## Task goal
Copy out each line of the listing below where the string "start" appears.

Input data: Begin

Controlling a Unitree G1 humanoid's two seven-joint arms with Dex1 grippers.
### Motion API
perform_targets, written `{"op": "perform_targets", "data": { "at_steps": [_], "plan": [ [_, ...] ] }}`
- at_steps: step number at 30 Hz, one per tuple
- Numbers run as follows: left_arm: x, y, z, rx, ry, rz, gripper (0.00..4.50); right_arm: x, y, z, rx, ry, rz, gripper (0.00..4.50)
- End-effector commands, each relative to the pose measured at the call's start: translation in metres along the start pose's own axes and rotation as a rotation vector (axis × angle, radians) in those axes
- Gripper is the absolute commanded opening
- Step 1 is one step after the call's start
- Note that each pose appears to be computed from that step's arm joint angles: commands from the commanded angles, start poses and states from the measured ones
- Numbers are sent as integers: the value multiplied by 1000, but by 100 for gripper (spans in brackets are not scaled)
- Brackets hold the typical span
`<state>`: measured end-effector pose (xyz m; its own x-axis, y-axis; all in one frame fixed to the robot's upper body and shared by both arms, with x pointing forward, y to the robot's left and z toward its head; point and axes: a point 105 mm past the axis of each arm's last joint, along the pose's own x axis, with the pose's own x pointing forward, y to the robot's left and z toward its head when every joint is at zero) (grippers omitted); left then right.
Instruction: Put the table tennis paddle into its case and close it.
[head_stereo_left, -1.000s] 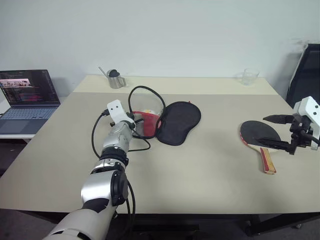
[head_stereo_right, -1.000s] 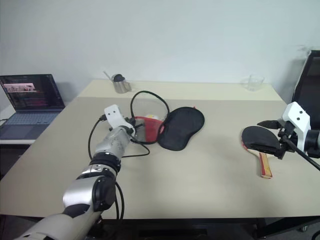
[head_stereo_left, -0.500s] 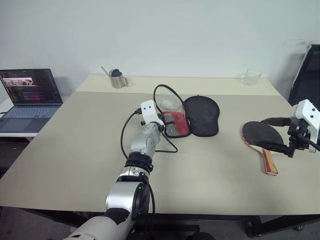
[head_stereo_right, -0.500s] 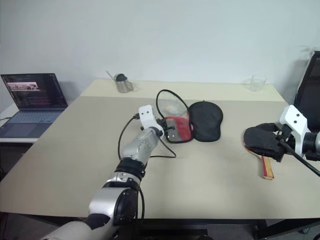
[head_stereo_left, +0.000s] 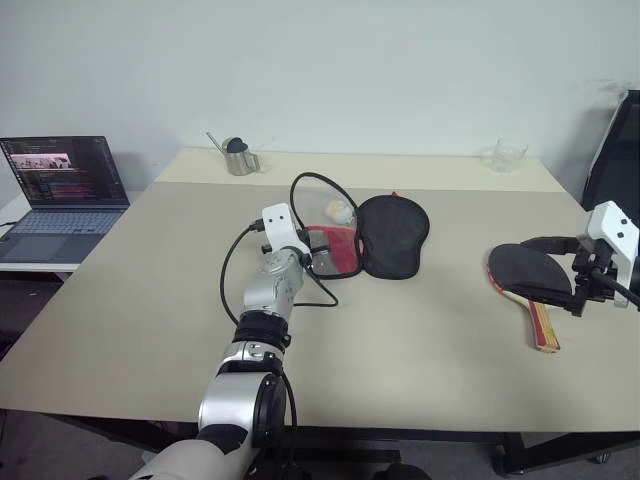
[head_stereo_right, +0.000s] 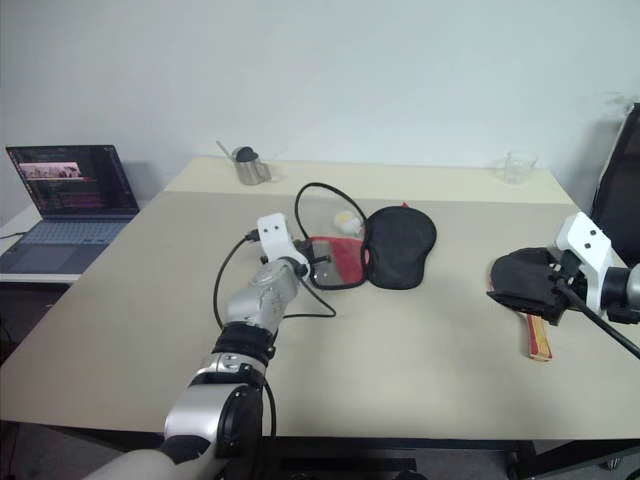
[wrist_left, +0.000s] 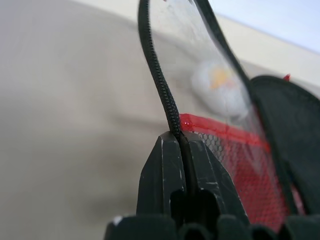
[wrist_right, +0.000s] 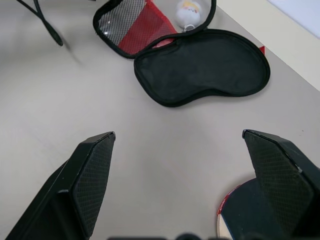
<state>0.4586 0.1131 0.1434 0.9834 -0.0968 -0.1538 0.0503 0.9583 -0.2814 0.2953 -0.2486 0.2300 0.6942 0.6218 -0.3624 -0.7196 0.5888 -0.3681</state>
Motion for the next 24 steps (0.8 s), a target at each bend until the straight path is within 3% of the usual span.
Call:
{"op": "perform_targets", "data": {
  "at_steps": [1, 3, 6, 13, 19, 24],
  "plan": [
    [-4, -8, 14, 14, -40, -35, 1, 0, 0, 8, -31, -21, 1, 450],
    [-6, -7, 12, 9, -30, -36, 1, 1, 1, 7, -32, -15, 6, 450],
    [-9, -7, 15, 12, -42, -55, 65, 5, 1, 6, -28, -15, 9, 450],
    [-14, 1, 25, 64, -68, -66, 314, 6, 1, 6, -26, -17, 8, 450],
    [-28, 33, 39, 236, -104, -85, 314, -3, -9, -3, -3, 20, -90, 450],
    [-40, 73, 18, 410, 65, -180, 314, -5, -29, -31, 132, 115, -273, 450]
  ]
}}
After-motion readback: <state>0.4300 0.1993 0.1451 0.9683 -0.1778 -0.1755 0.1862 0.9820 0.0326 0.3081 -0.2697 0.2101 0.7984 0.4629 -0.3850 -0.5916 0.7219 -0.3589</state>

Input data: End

## Reply to the exercise
- End-effector commands, each relative to the pose measured at the call's start: translation in metres along the start pose's own axes and rotation as a rotation vector (axis × angle, radians) in those axes
- Step 1 is one step after the call's start
- Note that each pose appears to be computed from that step's arm joint angles: commands from the commanded angles, start poses and states from the measured ones

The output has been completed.